I have a container of it on my shelf that never goes below half-full at all times. It can be used in place of rice, as part of a stuffing for a vegetable (peppers or eggplant), or, my favorite way to use quinoa, as the star of a super healthy salad.

Healthy.

Salad.

Two words that are essentials for my diet in the months leading up to the wedding. I have a severely irrational fear that my dress won’t fit on the day of the wedding. I don’t know if all brides suffer from this, but food has been on my mind way more than usual lately. I’m used to just eating whatever, whenever (all in moderation, of course), but still. Every time I eat a piece of cake, an extra candy, or a side of fries, my brain goes into panic mode: “You’re definitely going to have to work out now.” or “Guess you’re eating a salad tomorrow at lunch.” or simply, “baahhh.”

I’ve realized this is an unhealthy approach to food. I told my sister about this fear and she simply said, “why don’t you just eat normally?”

She’s right.

Plus. I don’t want the opposite to happen. I don’t want that dress to fall off of me!

So I took my straight spinach salad, and spruced it up with some more filling and healthy ingredients — quinoa and black beans — inspired from an awesome cooking class I took last week with Kathy Day from Kathy Can Cook with Chef Bernard.

Quinoa Spinach Salad (Adpated from Chef Bernard)
Serves 4
>> Click here for printable recipe

Ingredients:

  • 1 cup quinoa
  • 1 1/2 cups water
  • 1 medium red pepper, diced
  • 1 1/2 cups fresh spinach
  • 1 (14 oz) can black beans, rinsed and drained
  • 1/2 cup white or red onion, diced
  • 1/2 cup cilantro, chopped
  • 1 clove of garlic, smashed and chopped
  • juice of 1 lemon
  • 2 tbsp olive oil

Directions:

  1. Cook the quinoa according to the package directions.
  2. Toss the rest of the ingredients together in a large bowl.  When the quinoa is done cooking, toss it into the bowl while it’s still warm.
  3. In a small bowl, whisk together the lemon juice and olive oil. Toss with the salad. Taste, add salt and pepper if desired and/or more olive oil and lemon juice  to your taste preference.

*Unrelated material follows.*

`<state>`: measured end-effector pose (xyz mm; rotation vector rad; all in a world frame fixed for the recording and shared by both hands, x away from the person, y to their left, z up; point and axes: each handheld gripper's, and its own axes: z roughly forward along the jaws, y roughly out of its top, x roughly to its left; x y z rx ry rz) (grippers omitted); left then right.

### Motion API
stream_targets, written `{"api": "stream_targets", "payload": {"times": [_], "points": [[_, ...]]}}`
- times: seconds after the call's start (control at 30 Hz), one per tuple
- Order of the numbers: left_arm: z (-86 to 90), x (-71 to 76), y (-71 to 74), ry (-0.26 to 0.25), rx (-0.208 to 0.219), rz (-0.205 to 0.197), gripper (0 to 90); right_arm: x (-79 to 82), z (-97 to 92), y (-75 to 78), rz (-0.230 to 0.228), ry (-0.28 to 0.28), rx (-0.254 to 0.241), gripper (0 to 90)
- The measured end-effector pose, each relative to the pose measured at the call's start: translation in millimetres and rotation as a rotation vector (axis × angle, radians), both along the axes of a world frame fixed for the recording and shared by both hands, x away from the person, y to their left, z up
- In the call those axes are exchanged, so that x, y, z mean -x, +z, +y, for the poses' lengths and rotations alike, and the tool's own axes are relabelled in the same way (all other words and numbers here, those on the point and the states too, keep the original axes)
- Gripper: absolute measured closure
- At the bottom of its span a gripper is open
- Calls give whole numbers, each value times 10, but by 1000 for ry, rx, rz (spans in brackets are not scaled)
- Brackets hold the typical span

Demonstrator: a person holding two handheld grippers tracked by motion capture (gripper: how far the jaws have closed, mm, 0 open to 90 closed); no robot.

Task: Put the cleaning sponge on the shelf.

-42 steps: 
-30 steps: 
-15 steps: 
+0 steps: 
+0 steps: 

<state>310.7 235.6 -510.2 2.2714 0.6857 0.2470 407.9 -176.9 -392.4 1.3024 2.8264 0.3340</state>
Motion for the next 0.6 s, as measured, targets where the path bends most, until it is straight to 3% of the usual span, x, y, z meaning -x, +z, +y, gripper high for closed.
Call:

My Two Cents: This is a great lunch.

However, I must warn you, the onion taste is quite pungent. I recommend using red onions, which are aren’t quite as strong as white onions — or use Vidalia onions, which are sweeter. I only had white on hand, so…good thing I like onions.

The original recipe called for vegetable broth in place of the water, but if you don’t have broth on hand (like me), water is clearly A-Ok to use.

Enjoy this guilt-free, filling, healthy, hearty, super-duper salad :)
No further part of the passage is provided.